Required action:
If a line in the listing below includes the word "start", pick it out.

[[ Data extract, beginning ]]

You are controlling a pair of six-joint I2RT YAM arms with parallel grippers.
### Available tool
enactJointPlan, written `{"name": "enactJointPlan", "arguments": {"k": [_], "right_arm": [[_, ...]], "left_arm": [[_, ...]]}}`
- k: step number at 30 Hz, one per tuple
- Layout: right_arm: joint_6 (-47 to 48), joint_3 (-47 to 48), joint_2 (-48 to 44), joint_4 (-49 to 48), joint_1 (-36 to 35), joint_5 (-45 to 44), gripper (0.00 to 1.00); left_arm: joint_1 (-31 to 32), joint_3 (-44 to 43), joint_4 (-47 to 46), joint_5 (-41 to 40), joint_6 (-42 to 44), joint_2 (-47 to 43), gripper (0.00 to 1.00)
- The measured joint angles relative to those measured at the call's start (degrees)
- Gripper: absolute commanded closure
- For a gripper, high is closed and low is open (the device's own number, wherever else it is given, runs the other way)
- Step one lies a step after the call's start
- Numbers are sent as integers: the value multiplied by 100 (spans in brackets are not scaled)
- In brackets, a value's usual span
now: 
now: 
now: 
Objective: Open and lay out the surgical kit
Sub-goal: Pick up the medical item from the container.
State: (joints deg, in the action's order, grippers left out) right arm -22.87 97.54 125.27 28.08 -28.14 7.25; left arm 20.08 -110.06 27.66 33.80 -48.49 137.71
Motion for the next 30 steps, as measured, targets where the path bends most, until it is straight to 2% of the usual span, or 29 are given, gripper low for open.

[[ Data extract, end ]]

Solution to the problem:
- The measured joint angles relative to those measured at the call's start (degrees)
- Step one lies a step after the call's start

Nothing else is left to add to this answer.